Re: Multiple Outputs from Expand in Python

2019-10-25 Thread Robert Bradshaw
You can literally return a Python tuple of outputs from a composite
transform as well. (Dicts with PCollections as values are also
supported, if you want things to be named rather than referenced by
index.)

On Fri, Oct 25, 2019 at 4:06 PM Ahmet Altay  wrote:
>
> Is DoOutputsTuple what you are looking for? [1] You can look at this expand 
> function using it [2].
>
> [1] 
> https://github.com/apache/beam/blob/master/sdks/python/apache_beam/pvalue.py#L204
> [2] 
> https://github.com/apache/beam/blob/master/sdks/python/apache_beam/transforms/core.py#L1283
>
> On Fri, Oct 25, 2019 at 3:51 PM Luke Cwik  wrote:
>>
>> My example is about multiple inputs and not multiple outputs from further 
>> investigation it seems as I don't know.
>>
>> Looking at the documentation online[1] doesn't seem to specify how to do 
>> this either for composite transforms. All the examples are of the single 
>> output variety as well[2].
>>
>> 1: 
>> https://beam.apache.org/documentation/programming-guide/#composite-transforms
>> 2: 
>> https://github.com/apache/beam/blob/4ba731fe93f7f8385c771caf576745d14edf34b8/sdks/python/apache_beam/examples/cookbook/custom_ptransform.py
>>
>> On Fri, Oct 25, 2019 at 10:24 AM Luke Cwik  wrote:
>>>
>>> I believe PCollectionTuple should be unnecessary since Python has first 
>>> class support for tuples as shown in the example below[1]. Can we use 
>>> tuples to solve your issue?
>>>
>>> wordsStartingWithA = \
>>> p | 'Words starting with A' >> beam.Create(['apple', 'ant', 'arrow'])
>>>
>>> wordsStartingWithB = \
>>> p | 'Words starting with B' >> beam.Create(['ball', 'book', 'bow'])
>>>
>>> ((wordsStartingWithA, wordsStartingWithB)
>>> | beam.Flatten()
>>> | LogElements())
>>>
>>> 1: 
>>> https://github.com/apache/beam/blob/238659bce8043e6a64619a959ab44453dbe22dff/learning/katas/python/Core%20Transforms/Flatten/Flatten/task.py#L29
>>>
>>> On Fri, Oct 25, 2019 at 10:11 AM Sam Rohde  wrote:

 Talked to Daniel offline and it looks like the Python SDK is missing 
 PCollection Tuples like the one Java has: 
 https://github.com/rohdesamuel/beam/blob/master/sdks/java/core/src/main/java/org/apache/beam/sdk/values/PCollectionTuple.java.

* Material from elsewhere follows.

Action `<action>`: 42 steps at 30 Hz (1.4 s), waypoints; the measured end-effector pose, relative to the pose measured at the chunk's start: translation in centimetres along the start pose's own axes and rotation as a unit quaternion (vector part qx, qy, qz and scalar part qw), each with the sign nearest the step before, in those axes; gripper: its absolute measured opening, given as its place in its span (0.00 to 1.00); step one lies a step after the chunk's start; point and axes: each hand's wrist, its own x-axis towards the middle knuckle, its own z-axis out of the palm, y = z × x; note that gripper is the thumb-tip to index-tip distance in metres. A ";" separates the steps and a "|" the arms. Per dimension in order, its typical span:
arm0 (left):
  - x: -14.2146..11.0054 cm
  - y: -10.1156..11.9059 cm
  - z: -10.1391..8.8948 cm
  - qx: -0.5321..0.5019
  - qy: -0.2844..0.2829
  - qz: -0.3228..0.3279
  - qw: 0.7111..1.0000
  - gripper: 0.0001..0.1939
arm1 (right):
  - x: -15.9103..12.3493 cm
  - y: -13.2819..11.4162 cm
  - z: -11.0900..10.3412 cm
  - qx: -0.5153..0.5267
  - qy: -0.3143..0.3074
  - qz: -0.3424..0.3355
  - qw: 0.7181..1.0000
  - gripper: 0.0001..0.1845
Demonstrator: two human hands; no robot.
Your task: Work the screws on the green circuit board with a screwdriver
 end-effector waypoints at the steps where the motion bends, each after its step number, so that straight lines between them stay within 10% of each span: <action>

 I'll go ahead and implement that for the Python SDK.

 On Thu, Oct 24, 2019 at 5:20 PM Sam Rohde  wrote:
>
> Hey All,
>
> I'm trying to implement an expand override with multiple output 
> PCollections. The kicker is that I want to insert a new transform for 
> each output PCollection. How can I do this?
>
> Regards,
> Sam


Re: Multiple Outputs from Expand in Python

2019-10-25 Thread Ahmet Altay
Is DoOutputsTuple what you are looking for? [1] You can look at this expand
function using it [2].

[1]
https://github.com/apache/beam/blob/master/sdks/python/apache_beam/pvalue.py#L204
[2]
https://github.com/apache/beam/blob/master/sdks/python/apache_beam/transforms/core.py#L1283

On Fri, Oct 25, 2019 at 3:51 PM Luke Cwik  wrote:

> My example is about multiple inputs and not multiple outputs from further
> investigation it seems as I don't know.
>
> Looking at the documentation online[1] doesn't seem to specify how to do
> this either for composite transforms. All the examples are of the single
> output variety as well[2].
>
> 1:
> https://beam.apache.org/documentation/programming-guide/#composite-transforms
> 2:
> https://github.com/apache/beam/blob/4ba731fe93f7f8385c771caf576745d14edf34b8/sdks/python/apache_beam/examples/cookbook/custom_ptransform.py
>
> On Fri, Oct 25, 2019 at 10:24 AM Luke Cwik  wrote:
>
>> I believe PCollectionTuple should be unnecessary since Python has first
>> class support for tuples as shown in the example below[1]. Can we use
>> tuples to solve your issue?
>>
>> wordsStartingWithA = \
>> p | 'Words starting with A' >> beam.Create(['apple', 'ant', 'arrow'])
>>
>> wordsStartingWithB = \
>> p | 'Words starting with B' >> beam.Create(['ball', 'book', 'bow'])
>>
>> ((wordsStartingWithA, wordsStartingWithB)
>> | beam.Flatten()
>> | LogElements())
>>
>> 1:
>> https://github.com/apache/beam/blob/238659bce8043e6a64619a959ab44453dbe22dff/learning/katas/python/Core%20Transforms/Flatten/Flatten/task.py#L29
>>
>> On Fri, Oct 25, 2019 at 10:11 AM Sam Rohde  wrote:
>>
>>> Talked to Daniel offline and it looks like the Python SDK is missing
>>> PCollection Tuples like the one Java has:
>>> https://github.com/rohdesamuel/beam/blob/master/sdks/java/core/src/main/java/org/apache/beam/sdk/values/PCollectionTuple.java
>>> .
>>>
>>> I'll go ahead and implement that for the Python SDK.
>>>
>>> On Thu, Oct 24, 2019 at 5:20 PM Sam Rohde  wrote:
>>>
 Hey All,

 I'm trying to implement an expand override with multiple output
 PCollections. The kicker is that I want to insert a new transform for each
 output PCollection. How can I do this?

 Regards,
 Sam

>>>


Re: Multiple Outputs from Expand in Python

2019-10-25 Thread Luke Cwik
I believe PCollectionTuple should be unnecessary since Python has first
class support for tuples as shown in the example below[1]. Can we use
tuples to solve your issue?

wordsStartingWithA = \
p | 'Words starting with A' >> beam.Create(['apple', 'ant', 'arrow'])

wordsStartingWithB = \
p | 'Words starting with B' >> beam.Create(['ball', 'book', 'bow'])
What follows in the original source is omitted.